▶ [Problem] Going from the line that contains "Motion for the" to the last line of the material below, repeat every line exactly.

▶ [Information provided]

◆ ◆ ◆ ◆ ◆ ◆ ◆

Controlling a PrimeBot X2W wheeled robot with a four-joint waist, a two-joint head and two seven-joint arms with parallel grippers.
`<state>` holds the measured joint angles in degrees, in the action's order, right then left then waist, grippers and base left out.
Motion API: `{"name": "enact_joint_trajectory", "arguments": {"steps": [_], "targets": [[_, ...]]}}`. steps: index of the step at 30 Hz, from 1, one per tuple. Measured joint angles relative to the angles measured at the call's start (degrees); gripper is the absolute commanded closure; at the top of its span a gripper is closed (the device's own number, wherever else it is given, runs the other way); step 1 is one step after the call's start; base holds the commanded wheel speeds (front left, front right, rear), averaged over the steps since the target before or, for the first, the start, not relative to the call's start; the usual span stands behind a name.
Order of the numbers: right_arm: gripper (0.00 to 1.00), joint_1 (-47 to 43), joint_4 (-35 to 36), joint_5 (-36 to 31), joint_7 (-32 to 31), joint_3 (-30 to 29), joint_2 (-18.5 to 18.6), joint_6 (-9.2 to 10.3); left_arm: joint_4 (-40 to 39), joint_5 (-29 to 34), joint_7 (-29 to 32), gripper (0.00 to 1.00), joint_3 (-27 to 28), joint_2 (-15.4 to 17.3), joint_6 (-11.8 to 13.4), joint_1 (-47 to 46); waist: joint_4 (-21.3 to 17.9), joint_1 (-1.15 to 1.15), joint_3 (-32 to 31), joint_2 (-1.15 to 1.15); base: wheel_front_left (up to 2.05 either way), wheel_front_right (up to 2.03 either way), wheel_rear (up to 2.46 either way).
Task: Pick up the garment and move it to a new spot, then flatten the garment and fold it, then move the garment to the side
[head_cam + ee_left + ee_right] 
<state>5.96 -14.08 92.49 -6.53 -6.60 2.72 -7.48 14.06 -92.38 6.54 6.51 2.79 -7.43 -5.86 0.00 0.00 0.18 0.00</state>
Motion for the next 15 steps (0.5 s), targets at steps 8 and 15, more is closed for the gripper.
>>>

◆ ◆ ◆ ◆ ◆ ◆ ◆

▶ [Response to the exercise]
Motion for the next 15 steps (0.5 s), targets at steps 8 and 15, more is closed for the gripper.
>>>

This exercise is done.